Records from a collection:
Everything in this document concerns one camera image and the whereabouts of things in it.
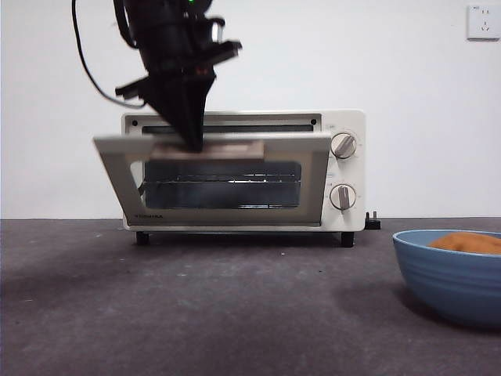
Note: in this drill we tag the white wall socket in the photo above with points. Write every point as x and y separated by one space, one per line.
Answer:
483 23

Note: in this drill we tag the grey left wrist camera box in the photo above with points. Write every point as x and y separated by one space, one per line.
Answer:
217 29

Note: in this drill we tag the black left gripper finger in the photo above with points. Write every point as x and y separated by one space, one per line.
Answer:
199 102
172 102

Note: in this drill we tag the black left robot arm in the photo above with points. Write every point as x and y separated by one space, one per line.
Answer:
164 35

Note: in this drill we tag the blue ceramic bowl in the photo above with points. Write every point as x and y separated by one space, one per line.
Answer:
450 286

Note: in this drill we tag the orange-brown potato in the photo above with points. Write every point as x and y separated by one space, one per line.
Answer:
466 241

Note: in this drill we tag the white glass oven door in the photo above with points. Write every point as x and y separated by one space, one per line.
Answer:
113 176

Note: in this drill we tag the white toaster oven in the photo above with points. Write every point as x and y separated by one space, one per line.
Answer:
344 121

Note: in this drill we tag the beige oven knob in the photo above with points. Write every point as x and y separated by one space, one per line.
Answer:
343 145
343 197

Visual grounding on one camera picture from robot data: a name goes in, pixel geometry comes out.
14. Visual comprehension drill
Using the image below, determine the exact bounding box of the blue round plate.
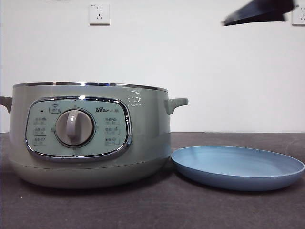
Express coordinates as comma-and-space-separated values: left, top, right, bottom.
171, 146, 305, 192

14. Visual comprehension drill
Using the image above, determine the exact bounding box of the pale green electric steamer pot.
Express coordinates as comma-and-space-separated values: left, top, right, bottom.
0, 82, 189, 190

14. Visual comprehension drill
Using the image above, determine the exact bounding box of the white wall socket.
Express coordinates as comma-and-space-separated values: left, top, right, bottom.
89, 3, 111, 26
292, 4, 305, 26

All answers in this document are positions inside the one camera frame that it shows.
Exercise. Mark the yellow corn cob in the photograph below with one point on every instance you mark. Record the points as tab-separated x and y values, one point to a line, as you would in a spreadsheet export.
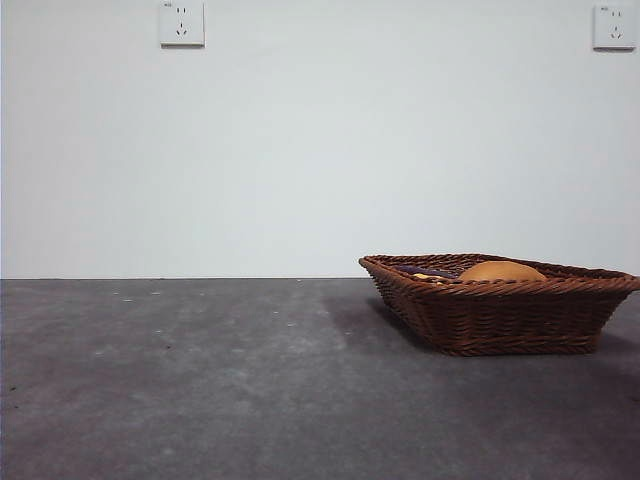
430	276

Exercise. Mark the white wall socket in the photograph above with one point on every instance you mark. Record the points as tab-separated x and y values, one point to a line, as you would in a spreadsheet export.
182	25
614	27

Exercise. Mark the purple eggplant green stem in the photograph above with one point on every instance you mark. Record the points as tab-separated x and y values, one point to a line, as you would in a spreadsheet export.
425	270

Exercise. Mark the brown wicker basket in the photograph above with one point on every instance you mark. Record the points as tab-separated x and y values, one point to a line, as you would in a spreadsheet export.
500	320

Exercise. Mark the brown potato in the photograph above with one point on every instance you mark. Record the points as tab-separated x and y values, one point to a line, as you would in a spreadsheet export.
500	271

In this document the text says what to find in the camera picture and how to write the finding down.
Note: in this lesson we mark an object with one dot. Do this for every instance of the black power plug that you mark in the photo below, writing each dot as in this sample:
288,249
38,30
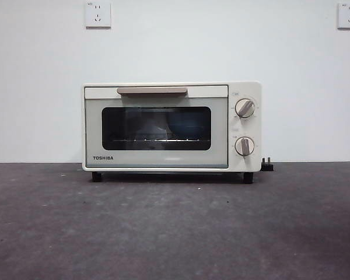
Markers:
267,167

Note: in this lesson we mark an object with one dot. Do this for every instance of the cream oven knob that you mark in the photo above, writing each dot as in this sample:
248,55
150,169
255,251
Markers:
244,146
245,108

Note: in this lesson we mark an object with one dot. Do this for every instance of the cream Toshiba toaster oven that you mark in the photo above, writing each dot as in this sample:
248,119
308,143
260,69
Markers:
246,128

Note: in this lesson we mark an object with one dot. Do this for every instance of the blue ribbed bowl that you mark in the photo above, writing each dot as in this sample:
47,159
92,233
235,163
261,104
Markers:
186,126

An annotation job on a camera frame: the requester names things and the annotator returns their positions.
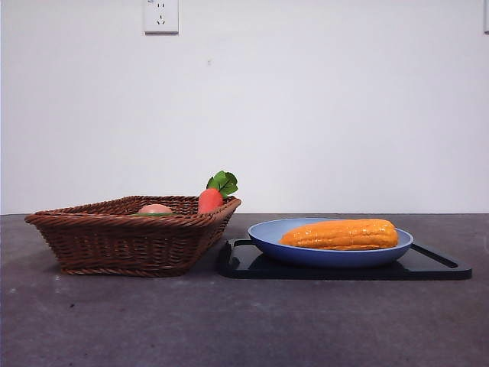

● What needs to be done
Check every line of the records above for the string "exact". Copy those that hold it.

● Response area
Using the image below, determine the exact bounding box of the blue round plate.
Using the image above, determine the exact bounding box of the pale green electric steamer pot.
Using the image above, determine the exact bounding box of the white wall socket.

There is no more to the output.